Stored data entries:
○ ○ ○ ○ ○
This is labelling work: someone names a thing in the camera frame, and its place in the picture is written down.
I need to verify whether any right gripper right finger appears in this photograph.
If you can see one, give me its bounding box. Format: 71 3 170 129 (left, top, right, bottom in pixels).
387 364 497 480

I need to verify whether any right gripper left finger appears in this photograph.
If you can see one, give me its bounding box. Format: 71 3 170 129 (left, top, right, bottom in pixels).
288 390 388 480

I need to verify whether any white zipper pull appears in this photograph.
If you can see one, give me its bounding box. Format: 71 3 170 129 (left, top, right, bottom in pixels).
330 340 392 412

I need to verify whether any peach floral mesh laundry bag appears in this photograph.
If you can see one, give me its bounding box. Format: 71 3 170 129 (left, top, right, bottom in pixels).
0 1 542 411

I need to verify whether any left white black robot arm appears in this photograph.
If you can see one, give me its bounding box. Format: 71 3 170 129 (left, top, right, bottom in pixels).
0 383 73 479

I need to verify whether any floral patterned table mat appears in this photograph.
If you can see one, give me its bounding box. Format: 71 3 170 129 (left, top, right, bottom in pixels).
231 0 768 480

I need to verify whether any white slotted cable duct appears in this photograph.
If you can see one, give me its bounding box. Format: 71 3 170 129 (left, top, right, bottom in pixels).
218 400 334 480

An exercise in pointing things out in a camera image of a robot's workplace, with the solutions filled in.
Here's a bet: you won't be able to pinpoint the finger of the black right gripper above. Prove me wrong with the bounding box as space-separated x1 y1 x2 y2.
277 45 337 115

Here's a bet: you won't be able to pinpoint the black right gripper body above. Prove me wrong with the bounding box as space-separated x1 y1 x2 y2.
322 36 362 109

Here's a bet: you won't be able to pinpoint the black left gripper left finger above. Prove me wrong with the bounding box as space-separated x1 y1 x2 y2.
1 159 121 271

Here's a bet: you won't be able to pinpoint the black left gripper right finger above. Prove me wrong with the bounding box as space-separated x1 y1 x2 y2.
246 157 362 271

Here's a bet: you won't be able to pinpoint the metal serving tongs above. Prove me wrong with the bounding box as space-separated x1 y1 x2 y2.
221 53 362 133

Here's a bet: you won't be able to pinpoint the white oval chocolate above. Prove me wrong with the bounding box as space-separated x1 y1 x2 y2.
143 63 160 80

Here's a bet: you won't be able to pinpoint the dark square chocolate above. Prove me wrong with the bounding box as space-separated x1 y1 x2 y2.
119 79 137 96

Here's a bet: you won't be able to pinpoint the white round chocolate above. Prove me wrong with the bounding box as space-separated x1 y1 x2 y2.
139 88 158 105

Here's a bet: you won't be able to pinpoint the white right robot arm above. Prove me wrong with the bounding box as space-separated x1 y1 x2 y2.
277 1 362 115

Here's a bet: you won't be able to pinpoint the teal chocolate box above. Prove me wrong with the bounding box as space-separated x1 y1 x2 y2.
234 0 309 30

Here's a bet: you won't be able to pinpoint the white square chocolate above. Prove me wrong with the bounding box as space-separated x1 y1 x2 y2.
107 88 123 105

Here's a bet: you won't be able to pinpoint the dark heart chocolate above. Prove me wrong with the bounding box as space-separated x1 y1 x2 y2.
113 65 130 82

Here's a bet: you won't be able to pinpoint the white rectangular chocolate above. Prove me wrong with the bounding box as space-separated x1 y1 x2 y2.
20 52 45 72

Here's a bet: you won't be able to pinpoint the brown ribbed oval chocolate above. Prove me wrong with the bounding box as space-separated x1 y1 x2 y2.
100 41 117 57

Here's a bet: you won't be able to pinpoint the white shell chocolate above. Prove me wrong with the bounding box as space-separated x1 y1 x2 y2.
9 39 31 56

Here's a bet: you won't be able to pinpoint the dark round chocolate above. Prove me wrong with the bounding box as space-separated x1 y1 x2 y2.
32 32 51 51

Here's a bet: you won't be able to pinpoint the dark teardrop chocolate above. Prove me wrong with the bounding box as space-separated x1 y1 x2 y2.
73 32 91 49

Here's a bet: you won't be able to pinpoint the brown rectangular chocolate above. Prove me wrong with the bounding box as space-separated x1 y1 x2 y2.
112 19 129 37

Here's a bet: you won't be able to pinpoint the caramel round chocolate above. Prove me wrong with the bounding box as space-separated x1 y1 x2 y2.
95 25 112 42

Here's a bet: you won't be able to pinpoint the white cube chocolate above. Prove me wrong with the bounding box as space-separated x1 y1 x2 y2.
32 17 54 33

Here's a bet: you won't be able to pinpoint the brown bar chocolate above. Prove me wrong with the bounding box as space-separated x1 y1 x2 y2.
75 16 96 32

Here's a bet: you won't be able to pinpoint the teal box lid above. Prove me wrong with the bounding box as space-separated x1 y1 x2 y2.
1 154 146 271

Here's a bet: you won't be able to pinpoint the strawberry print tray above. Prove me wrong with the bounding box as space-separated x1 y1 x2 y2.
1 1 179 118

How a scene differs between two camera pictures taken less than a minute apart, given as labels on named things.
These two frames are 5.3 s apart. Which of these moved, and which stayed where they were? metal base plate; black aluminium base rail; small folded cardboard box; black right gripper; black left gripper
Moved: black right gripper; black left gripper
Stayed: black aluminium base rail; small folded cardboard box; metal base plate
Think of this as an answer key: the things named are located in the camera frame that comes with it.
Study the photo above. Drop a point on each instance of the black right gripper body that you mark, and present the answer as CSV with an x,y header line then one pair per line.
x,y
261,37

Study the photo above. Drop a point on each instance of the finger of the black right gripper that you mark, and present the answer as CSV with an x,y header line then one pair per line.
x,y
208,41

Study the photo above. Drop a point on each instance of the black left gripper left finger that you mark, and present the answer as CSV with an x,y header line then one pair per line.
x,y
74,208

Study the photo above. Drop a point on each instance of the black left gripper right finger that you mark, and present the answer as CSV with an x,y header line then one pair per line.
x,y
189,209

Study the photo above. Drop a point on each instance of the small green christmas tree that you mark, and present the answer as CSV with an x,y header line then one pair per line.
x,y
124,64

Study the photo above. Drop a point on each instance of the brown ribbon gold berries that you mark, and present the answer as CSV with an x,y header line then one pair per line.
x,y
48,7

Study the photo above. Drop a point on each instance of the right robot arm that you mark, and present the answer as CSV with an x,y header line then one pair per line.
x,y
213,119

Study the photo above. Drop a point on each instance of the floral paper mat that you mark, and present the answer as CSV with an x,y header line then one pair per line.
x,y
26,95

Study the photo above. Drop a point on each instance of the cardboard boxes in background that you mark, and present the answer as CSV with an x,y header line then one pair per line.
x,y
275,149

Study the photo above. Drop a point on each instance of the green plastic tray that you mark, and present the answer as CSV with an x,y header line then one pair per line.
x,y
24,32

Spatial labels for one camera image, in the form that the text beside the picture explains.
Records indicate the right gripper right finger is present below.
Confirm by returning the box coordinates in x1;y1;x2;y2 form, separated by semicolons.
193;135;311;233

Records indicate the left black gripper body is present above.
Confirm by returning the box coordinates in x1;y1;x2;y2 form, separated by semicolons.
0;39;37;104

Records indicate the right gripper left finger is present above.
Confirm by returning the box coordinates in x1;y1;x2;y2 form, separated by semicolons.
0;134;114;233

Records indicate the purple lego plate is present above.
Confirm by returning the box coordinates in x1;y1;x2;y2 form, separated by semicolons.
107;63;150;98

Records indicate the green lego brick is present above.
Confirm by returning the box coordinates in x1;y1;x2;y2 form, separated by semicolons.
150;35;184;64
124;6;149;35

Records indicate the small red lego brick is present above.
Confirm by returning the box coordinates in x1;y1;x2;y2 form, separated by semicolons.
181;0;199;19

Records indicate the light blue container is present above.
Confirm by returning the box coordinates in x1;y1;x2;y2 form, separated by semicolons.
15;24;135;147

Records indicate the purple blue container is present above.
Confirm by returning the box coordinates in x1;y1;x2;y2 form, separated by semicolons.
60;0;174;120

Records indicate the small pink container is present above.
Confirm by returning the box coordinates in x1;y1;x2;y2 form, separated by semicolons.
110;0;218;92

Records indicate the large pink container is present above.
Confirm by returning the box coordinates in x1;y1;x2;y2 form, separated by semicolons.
○ ○ ○ ○ ○
#### THE PROBLEM
Pick each line holding "verify" out of the entries above and return it.

#### REPLY TO THE EXERCISE
I need to verify whether any right gripper right finger appears in this photograph.
I need to verify whether any right gripper left finger appears in this photograph.
I need to verify whether any white zipper pull appears in this photograph.
I need to verify whether any peach floral mesh laundry bag appears in this photograph.
I need to verify whether any left white black robot arm appears in this photograph.
I need to verify whether any floral patterned table mat appears in this photograph.
I need to verify whether any white slotted cable duct appears in this photograph.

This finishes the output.